Таким образом как-то само собой оказалось, что все выстроились по чину. Великий князь Николай Николаевич возвышался внушительной своей фигурой на правом фланге павловцев. Меллер-Закомельский возглавил шеренгу кексгольмцев. Его независимая и свободная манера держаться восхитила Ильицкого.

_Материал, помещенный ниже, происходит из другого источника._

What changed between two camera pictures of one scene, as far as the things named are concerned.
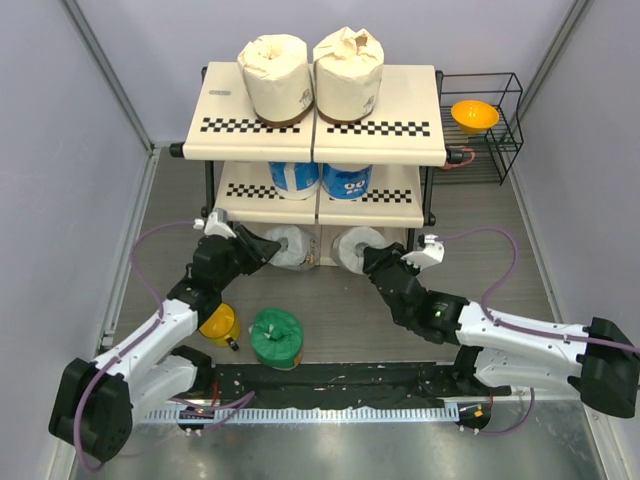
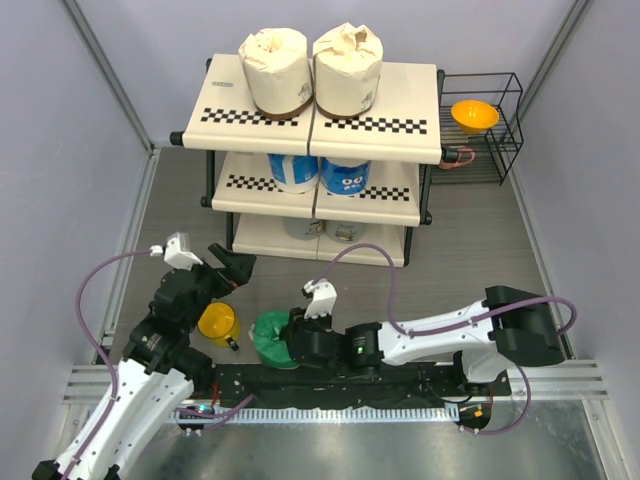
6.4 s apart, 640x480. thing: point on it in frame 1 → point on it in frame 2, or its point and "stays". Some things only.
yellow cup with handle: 221,328 stays
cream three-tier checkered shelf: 312,172 stays
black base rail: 347,385 stays
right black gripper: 378,258 → 297,320
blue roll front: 345,185 stays
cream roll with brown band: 276,72 stays
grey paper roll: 299,248 → 303,228
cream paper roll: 348,69 stays
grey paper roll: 347,247 → 345,232
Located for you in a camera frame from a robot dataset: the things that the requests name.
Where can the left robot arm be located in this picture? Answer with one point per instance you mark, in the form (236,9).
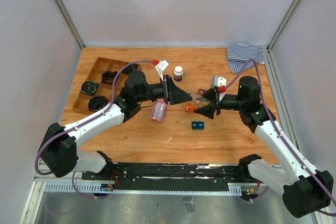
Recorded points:
(60,147)

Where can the striped blue cloth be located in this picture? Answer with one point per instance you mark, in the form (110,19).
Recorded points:
(239,53)

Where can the brown pill box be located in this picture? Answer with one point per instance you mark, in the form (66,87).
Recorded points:
(201,91)

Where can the clear glass pill bottle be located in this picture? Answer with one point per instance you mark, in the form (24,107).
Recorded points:
(198,100)

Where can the orange pill box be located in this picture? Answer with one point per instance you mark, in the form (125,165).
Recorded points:
(189,108)

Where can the teal pill box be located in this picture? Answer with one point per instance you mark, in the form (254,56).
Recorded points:
(197,125)

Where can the wooden compartment tray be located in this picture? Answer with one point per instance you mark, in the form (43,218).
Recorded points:
(94,86)

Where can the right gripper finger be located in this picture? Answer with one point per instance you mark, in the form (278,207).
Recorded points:
(210,95)
(207,111)

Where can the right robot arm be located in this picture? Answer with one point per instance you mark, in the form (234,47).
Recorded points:
(303,188)

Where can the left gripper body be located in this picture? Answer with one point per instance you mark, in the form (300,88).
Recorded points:
(165,89)

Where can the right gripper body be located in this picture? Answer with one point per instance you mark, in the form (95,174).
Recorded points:
(223,103)

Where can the white cap pill bottle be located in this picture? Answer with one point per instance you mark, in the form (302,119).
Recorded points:
(178,73)

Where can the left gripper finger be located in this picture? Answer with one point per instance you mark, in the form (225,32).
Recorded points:
(180,98)
(175,91)

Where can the pink pill organizer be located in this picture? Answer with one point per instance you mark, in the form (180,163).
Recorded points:
(158,111)

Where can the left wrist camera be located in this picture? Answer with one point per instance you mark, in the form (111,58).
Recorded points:
(160,67)

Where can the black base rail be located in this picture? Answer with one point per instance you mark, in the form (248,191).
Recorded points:
(170,176)

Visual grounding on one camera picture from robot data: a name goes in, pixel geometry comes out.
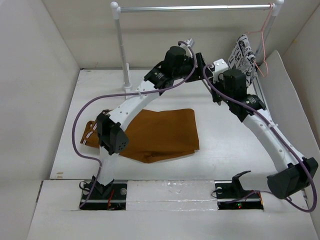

Ослепленный блеском белого атласа, драгоценностей, золота мундиров, люстр, Сергей силился сохранить в памяти все детали сегодняшнего дня. Но когда в дверях появился государь, оцепенение охватило его.
Ильицкий впервые видел царя так близко. Острое, щекочущее нервы ощущение, что перед ним самодержец, всемогущий монарх, держащий «в руце своя» жизнь и смерть, благополучие и гибель, призванный властвовать до своего последнего дня и передать эту власть сыну, пронизало все существо Сергея.
Между тем перед ним стоял непримечательный человек в подчеркнуто скромном сюртуке лейб-гвардейского Павловского полка, с слегка растерянным взглядом небольших, чуть выпуклых глаз.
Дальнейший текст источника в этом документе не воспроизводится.